The answer must consist only of the lines in the records below from the line with "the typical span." to the line with "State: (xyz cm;", both included, copied word for word with every picture left out.

Records drawn from a dataset:
• • • •

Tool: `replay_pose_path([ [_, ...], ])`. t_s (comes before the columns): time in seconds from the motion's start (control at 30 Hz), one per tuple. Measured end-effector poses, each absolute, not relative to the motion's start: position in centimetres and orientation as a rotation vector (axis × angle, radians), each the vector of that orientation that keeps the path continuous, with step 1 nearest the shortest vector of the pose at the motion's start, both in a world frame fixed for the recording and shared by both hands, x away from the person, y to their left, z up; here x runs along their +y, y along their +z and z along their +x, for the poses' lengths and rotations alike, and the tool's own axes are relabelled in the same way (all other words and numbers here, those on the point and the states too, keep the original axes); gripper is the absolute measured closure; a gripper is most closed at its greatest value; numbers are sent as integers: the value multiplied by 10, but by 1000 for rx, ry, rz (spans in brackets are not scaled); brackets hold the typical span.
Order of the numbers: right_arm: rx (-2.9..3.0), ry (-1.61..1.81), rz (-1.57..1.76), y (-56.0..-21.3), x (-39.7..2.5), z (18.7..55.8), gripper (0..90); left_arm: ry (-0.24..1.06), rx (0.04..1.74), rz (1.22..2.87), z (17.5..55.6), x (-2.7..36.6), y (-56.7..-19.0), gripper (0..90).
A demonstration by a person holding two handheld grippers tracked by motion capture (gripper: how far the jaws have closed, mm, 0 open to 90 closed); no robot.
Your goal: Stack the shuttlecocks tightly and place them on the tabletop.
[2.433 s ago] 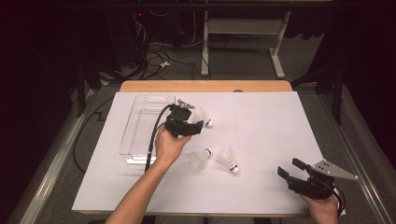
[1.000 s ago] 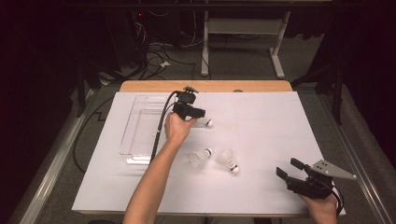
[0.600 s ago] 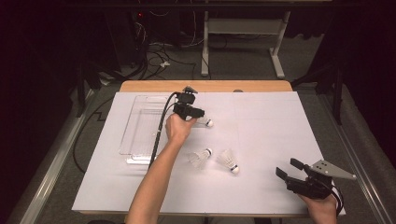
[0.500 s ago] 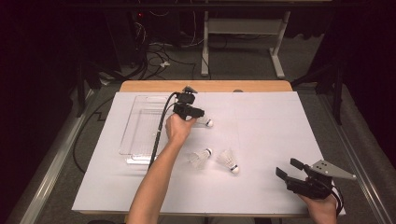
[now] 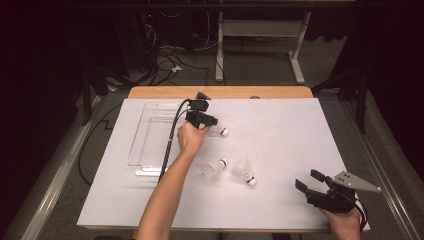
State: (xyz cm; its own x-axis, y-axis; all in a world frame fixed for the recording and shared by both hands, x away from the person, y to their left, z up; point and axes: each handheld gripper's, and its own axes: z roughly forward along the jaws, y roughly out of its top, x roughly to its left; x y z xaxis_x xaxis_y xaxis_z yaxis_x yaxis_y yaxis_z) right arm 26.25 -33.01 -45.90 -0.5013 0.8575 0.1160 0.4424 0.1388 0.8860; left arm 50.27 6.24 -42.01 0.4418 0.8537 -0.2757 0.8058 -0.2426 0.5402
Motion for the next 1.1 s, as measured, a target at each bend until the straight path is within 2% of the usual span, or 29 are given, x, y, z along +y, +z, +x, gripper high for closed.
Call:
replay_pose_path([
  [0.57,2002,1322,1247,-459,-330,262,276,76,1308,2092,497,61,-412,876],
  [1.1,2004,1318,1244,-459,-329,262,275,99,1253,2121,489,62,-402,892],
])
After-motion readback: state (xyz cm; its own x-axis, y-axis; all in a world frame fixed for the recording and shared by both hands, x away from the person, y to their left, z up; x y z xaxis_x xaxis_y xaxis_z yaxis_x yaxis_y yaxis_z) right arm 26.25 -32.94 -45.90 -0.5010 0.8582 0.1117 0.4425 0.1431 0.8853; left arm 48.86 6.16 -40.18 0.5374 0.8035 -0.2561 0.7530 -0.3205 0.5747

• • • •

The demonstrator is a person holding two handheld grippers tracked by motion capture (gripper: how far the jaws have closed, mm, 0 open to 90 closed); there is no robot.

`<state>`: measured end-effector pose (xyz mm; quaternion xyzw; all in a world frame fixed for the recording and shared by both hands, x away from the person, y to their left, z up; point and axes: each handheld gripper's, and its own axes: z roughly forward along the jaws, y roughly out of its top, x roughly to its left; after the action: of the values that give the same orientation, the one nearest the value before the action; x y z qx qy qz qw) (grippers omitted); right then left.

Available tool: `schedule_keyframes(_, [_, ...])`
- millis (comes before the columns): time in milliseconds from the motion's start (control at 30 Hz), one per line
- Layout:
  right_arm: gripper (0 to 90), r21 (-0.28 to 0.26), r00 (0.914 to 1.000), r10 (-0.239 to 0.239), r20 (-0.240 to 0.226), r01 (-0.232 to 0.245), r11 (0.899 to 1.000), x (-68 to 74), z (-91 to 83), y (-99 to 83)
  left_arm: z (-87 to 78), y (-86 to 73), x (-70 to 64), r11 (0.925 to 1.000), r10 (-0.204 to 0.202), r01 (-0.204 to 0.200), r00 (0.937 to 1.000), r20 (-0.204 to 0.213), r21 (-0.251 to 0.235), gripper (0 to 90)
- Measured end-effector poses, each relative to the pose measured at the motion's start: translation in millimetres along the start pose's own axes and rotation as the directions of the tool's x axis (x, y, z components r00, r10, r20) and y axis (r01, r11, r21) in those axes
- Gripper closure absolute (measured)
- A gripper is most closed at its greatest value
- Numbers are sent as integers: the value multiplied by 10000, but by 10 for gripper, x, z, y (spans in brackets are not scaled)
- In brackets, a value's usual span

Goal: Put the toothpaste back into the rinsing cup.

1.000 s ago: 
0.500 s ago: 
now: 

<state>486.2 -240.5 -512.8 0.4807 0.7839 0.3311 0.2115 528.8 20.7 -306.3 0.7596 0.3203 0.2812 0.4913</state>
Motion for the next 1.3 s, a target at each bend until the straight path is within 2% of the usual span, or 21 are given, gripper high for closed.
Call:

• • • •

SOLUTION:
Tool: `replay_pose_path([ [_, ...], ])`. t_s (comes before the columns): time in seconds from the motion's start (control at 30 Hz), one per tuple. Measured end-effector poses, each absolute, not relative to the motion's start: position in centimetres and orientation as a rotation vector (axis × angle, radians), each the vector of that orientation that keeps the path continuous, with step 1 nearest the shortest vector of the pose at the motion's start, both in a world frame fixed for the recording and shared by both hands, x away from the person, y to their left, z up; here x runs along their +y, y along their +z and z along their +x, for the poses' lengths and rotations alike, and the tool's own axes are relabelled in the same way (all other words and numbers here, those on the point and the states too, keep the original axes); gripper is the absolute measured closure; a gripper is most closed at its greatest value; numbers are sent as integers: the value multiplied by 10, but by 1000 for rx, ry, rz (spans in brackets are not scaled); brackets hold the typical span.
Order of the numbers: right_arm: rx (-2.9..3.0), ry (-1.61..1.81), rz (-1.57..1.76), y (-56.0..-21.3), x (-39.7..2.5), z (18.7..55.8), gripper (0..90); left_arm: ry (-0.24..1.06), rx (0.04..1.74), rz (1.22..2.87), z (17.5..55.6), x (-2.7..36.6), y (-56.7..-19.0), gripper (0..90).
A demonstration by a person holding two handheld grippers tracked by motion capture (gripper: how far the jaws have closed, mm, 0 open to 90 closed); no robot.
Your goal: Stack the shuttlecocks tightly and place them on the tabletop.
[2.433 s ago] 
[1.000 s ago] 
[0.600 s ago] 
[0.500 s ago] 
[now] 
State: (xyz cm; its own x-axis, y-axis; all in a world frame fixed for the recording and shared by both hands, x away from the person, y to their left, z up; point and axes: each handheld gripper's, and its own axes: z roughly forward along the jaws, y roughly out of its top, x roughly to its left; x y z xaxis_x xaxis_y xaxis_z yaxis_x yaxis_y yaxis_z) right arm 26.25 -33.01 -45.90 -0.5013 0.8575 0.1160 0.4424 0.1388 0.8860; left arm 50.27 6.24 -42.01 0.4418 0.8537 -0.2757 0.8058 -0.2426 0.5402

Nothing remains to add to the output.